In the younger group of children, neither ERP component was a strong predictor of audiovisual SIN improvement. In the older group of children, the N400 component entered in step 1 had a negligible influence on the model. However, the addition of the LPC component in step 2 had a significant influence (p=0.03), accounting for 37% of variance in the SIN performance. Importantly, the LPC’s correlation coefficient was negative, suggesting that larger LPC was associated with smaller improvement on the audiovisual version of SIN. Finally, in adults, the amplitude of N400 was a strong predictor of audiovisual SIN gain (p=0.016). It accounted for 40% of variance in the SIN improvement. Although the addition of LPC in step 2 increased the R2 value from .4 to .45, the LPC’s influence on the model was not significant (p=0.331).
To determine the degree to which the mean amplitude of N400 and LPC were related in our participants, we conducted a Pearson correlation between the two measures. The correlation was significant, r=−.635, p<0.001, with larger LPC being associated with larger N400.
4. Discussion
We measured behavioral and neural responses to observed articulations of words during an audiovisual matching task in 8–9-year-olds, 11–12-year-olds, and adults and examined in each group the relationship between the elicited neural responses and the degree of improvement on the SIN task afforded by the presence of the talker’s face. Both children and adults were very accurate at identifying correspondences between the auditory and visual presentations of words and exhibited cross-modal priming, with faster responses to observed articulations on congruent as compared to incongruent trials. In agreement with our earlier studies, in all groups of participants visible articulations that did not match the preceding auditory word elicited the N400 component while those that did match the preceding auditory word elicited the LPC component. Groups did not differ in the mean amplitude of the phonological N400. However, the LPC mean amplitude of the 8–9-year-old group was significantly larger than that of both 11–12-year-olds and adults. Importantly, the relationship between these brain responses and a behaviorally measurable benefit of audiovisual as compared to auditory only speech (i.e., the SIN gain in the presence of the talker’s face) changed with age. While in 8–9-year-olds neither ERP component was a good predictor of the SIN gain, in 11–12-year-olds, the LPC amplitude accounted for about 37% of the SIN gain variance, with negligible influence of the N400 amplitude. In contrast, in adults a similar amount of variance — 40% — could be accounted for by the amplitude of N400, with LPC having no real effect on the regression model. The direction of the relationship was component-specific: in older children, smaller LPC was associated with higher SIN gains; in adults, larger N400 was associated with higher SIN gains. These results emphasize the fact that although visually perceived articulations elicited measurable N400 and LPC components in all age groups, the maturity of the neural processes modulating these components and their relationship to behavioral measures of audiovisual speech perception change significantly during the pre-teen years.

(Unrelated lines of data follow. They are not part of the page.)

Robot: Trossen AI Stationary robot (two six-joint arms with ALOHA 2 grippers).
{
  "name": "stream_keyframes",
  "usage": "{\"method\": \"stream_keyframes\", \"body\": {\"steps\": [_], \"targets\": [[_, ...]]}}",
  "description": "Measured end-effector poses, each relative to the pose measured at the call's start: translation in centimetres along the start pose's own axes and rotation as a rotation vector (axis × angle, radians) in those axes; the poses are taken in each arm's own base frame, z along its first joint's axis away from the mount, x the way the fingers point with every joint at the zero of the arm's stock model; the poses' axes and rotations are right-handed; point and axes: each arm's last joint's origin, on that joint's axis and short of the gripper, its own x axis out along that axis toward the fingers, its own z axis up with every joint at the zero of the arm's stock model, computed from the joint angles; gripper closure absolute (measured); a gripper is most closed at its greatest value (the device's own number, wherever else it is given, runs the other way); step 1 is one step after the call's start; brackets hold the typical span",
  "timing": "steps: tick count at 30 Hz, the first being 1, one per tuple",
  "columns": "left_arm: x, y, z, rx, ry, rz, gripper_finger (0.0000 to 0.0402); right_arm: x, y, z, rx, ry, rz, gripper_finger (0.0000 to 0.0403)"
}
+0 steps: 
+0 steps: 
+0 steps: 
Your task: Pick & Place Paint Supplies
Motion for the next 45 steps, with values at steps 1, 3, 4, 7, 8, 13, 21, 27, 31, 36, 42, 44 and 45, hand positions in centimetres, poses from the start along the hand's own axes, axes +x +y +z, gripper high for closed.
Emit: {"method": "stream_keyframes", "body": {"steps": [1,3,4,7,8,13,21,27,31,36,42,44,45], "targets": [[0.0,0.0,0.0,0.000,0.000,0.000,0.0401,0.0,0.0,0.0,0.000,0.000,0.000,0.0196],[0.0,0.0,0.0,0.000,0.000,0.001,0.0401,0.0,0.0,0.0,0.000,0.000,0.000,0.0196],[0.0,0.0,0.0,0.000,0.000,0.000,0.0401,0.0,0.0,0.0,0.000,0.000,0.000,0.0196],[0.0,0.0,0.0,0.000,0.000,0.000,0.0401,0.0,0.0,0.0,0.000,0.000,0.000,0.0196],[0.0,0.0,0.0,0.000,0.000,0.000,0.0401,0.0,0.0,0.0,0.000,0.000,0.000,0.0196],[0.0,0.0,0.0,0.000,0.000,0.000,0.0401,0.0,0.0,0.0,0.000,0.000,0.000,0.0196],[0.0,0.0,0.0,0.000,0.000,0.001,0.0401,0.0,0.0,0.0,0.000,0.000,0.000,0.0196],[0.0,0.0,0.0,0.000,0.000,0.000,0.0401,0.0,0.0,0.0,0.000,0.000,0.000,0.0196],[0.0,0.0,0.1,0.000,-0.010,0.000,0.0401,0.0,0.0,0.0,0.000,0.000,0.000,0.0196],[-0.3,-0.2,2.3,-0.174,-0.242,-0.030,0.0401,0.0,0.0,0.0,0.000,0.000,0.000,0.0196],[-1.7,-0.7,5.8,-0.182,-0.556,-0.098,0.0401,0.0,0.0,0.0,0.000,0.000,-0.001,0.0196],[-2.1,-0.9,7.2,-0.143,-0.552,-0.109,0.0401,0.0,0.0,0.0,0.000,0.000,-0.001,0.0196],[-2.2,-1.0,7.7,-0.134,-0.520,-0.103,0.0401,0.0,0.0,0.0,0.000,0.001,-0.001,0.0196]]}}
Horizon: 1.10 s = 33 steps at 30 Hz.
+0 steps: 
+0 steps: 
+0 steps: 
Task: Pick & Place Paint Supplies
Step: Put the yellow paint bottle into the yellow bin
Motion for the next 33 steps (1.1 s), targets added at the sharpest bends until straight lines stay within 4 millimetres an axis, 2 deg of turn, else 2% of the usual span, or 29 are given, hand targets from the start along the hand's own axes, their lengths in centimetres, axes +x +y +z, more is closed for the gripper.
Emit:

The obtained pattern of results suggests that the matching of auditory and visual modalities of words operates on different scales in children and adults. Adults appear to not only have established correspondences between oro-facial movements and individual phonemes but also use this fine-grained audiovisual information as the primary way of taking advantage of visible speech. Indeed, the LPC component that indexes the repetition of the entire word form, although clearly present in adults, had a miniscule effect on the regression model with the SIN perception as an outcome. This interpretation is in agreement with earlier work by Fort and colleagues (Fort et al., 2013; Fort et al., 2010) showing that seeing the talker articulate just the first syllable of a word affords enough information to access the word’s lexical representation. Within the context of our paradigm, it means that adults could likely make a decision on whether the articulation matched or did not match the heard word after seeing just the word onset.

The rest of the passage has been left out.